- You may hear excerpts from the liturgical compositions of Hugo Chaim Adler conducted by Samuel Adler in 1998 Here on Milken Archive

= Hugo Chaim Adler =

Belgian composer

Hugo Chaim Adler (17 January 1894 – 24 December 1955), was a Belgian cantor, composer, and choir conductor. He is primarily recognized for creating and popularizing contemporary versions of 19th-century Jewish cantorial music. He is the father of Samuel Adler, a prominent American composer of contemporary classical music.

== Personal life ==
Hugo Chaim Adler was born in Antwerp, Belgium, while his Jewish-German parents were on holiday on January 17, 1894. He was one of eight sons born to his parents, Emma Dahl and Simon Adler.

Raised in Mannheim, Baden-Württemberg, Germany, he studied music composition at the Hochschule für Musik Köln from 1912-1915 and played piano. In 1915 he was drafted into the German Army as an infantryman and was injured at the Argonne in 1918. All seven of his brothers served in the war, and all survived. After returning home, Adler began his tenure at the Haupt-Synagogue in Mannheim and met his wife Selma Rothschild. They had two children, Marianne and Samuel Adler. He participated in the Mannheim Holiday Choir and was a member of the local Liederkranz.

On Kristallnacht in 1938, the Haupt-Synagogue and Adler's final German cantata “Akedah” were destroyed in the firebombing. That December, he was imprisoned for two months in The Netherlands due to his Jewish ancestry. Upon his release in the spring of 1939, the family emigrated to New York City and settled in Worcester, Massachusetts, up to and including his American citizenship being approved in 1946. Adler worked as a cantor, conductor and music educator in Worcester until he was diagnosed with cancer and died in December 1955.
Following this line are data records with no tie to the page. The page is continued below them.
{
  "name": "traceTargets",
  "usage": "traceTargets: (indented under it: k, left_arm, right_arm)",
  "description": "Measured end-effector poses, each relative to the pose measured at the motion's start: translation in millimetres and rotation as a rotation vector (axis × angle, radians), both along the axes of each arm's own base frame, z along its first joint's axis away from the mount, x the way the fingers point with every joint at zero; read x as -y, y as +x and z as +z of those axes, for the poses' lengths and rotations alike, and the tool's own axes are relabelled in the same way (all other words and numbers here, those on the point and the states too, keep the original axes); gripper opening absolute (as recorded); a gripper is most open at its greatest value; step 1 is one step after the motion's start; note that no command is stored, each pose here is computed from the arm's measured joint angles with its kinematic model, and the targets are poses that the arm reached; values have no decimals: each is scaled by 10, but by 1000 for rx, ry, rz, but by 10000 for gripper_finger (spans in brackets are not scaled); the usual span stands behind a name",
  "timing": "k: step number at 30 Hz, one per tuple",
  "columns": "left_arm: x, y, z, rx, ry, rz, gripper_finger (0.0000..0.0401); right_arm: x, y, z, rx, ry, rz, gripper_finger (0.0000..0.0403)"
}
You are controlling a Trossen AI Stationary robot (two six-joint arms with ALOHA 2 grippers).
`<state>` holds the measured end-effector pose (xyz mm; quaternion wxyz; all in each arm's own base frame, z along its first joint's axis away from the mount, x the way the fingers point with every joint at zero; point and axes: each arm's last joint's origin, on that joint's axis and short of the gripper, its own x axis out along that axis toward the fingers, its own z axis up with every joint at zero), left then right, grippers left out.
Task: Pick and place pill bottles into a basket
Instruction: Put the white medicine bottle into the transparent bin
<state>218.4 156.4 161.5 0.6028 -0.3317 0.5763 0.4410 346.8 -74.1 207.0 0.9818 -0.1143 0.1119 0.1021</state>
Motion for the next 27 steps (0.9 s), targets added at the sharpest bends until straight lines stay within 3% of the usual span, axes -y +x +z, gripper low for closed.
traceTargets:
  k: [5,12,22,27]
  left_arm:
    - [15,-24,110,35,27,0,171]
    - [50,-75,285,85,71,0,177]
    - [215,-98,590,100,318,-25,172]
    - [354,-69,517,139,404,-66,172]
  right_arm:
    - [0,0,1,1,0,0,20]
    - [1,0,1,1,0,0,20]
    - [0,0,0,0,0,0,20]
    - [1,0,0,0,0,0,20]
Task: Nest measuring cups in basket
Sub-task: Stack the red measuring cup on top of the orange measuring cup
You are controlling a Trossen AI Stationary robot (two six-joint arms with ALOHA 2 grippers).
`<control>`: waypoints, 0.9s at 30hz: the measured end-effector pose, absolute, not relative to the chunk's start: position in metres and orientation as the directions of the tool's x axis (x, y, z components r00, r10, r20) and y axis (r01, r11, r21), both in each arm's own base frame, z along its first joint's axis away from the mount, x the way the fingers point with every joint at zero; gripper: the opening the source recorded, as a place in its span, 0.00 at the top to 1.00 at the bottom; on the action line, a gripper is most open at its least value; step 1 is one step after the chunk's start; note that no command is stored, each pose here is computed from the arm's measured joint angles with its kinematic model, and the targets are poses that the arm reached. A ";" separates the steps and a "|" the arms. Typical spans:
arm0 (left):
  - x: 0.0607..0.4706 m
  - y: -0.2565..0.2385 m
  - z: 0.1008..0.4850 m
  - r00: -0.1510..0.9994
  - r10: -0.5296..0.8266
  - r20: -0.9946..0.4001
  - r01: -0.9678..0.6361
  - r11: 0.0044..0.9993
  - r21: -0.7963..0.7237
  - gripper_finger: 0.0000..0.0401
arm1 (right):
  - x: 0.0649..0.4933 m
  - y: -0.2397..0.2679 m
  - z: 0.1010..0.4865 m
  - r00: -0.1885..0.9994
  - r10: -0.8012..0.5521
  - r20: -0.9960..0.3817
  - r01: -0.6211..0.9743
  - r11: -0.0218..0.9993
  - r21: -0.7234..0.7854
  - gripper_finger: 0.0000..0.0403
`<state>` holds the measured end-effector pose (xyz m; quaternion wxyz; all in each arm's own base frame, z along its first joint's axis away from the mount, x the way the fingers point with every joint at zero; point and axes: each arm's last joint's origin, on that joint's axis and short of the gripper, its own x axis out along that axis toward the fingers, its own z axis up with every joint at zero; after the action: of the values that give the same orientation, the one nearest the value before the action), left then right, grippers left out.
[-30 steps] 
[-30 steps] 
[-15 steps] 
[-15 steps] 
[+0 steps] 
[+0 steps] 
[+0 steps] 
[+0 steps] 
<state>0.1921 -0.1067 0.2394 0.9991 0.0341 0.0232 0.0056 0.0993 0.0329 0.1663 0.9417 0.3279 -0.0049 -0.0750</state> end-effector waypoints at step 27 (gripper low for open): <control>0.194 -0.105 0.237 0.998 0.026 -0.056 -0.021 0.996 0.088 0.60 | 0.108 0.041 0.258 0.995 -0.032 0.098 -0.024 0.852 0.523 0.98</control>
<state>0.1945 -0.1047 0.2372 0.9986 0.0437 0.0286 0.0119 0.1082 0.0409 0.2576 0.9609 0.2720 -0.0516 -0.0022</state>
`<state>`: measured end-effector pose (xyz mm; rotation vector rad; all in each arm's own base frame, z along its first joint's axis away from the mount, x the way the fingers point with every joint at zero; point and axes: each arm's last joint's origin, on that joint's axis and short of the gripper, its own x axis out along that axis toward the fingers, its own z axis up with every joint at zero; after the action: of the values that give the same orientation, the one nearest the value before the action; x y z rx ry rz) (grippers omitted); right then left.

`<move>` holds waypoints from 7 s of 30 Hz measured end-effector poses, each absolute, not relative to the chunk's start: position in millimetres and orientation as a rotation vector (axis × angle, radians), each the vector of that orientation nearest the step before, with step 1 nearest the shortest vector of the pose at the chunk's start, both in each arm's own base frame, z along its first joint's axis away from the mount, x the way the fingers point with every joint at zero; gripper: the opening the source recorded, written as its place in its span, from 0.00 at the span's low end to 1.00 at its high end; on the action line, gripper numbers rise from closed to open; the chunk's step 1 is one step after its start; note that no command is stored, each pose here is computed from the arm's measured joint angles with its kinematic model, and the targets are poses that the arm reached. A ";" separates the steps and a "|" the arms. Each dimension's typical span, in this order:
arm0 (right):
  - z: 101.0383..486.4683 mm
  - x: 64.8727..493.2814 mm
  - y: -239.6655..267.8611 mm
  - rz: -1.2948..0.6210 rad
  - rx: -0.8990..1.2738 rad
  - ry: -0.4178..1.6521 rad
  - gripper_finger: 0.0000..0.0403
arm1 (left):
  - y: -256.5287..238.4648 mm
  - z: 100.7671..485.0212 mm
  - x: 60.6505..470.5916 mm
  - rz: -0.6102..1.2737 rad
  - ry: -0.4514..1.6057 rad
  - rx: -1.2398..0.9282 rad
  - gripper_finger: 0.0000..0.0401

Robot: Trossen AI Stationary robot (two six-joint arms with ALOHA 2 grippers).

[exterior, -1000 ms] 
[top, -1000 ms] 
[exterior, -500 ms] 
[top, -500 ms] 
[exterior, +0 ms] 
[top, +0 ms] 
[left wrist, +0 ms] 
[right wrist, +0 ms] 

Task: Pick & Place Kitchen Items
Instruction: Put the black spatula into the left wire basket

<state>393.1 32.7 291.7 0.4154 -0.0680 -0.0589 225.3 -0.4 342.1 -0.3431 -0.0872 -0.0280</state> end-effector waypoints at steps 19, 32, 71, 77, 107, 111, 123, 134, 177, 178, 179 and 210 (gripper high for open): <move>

== Educational and Professional Career ==

Adler studied music composition and Jewish teacher training at the Hochschule für Musik Köln from 1912-1915, and studied music composition with Ernst Toch at the Mannheim Conservatory from 1924-1926. After a brief tenure as cantor in the town of St. Wendel in the Saarlands from 1918-1921, Adler became chief cantor at the Haupt-Synagogue in Mannheim, Germany from 1921-1938. He taught educational courses and lectured other local Jewish educators and composers during this time, as well as his cantorial duties. For his efforts, he was awarded in 1937 by the Reichs Jewish Cultural Association for his work with mixed a capella music.

After emigrating to the United States, he became the head cantor of Temple Emanuel in Worcester, Massachusetts in March 1939. He helped organize the Worcester Annual Jewish Music Festival from 1940-1954. Adler sat on the New York Hebrew Union College and School of Sacred Music's advisory boards, and worked for the Zionist Organization of America. In 1942, he was awarded the first prize by the Central Conference of American Rabbis for his liturgical work. His works were published by Transcontinental Music Publishers and Sacred Music Press, two of the largest Jewish-American music publishers. Adler's music is still taught and performed in American and Israeli synagogues, primarily the Shabbat prayers “Nachalath Israel,” “Kaddish,” and his cantatas “Jonah” and “Bearers of Light.”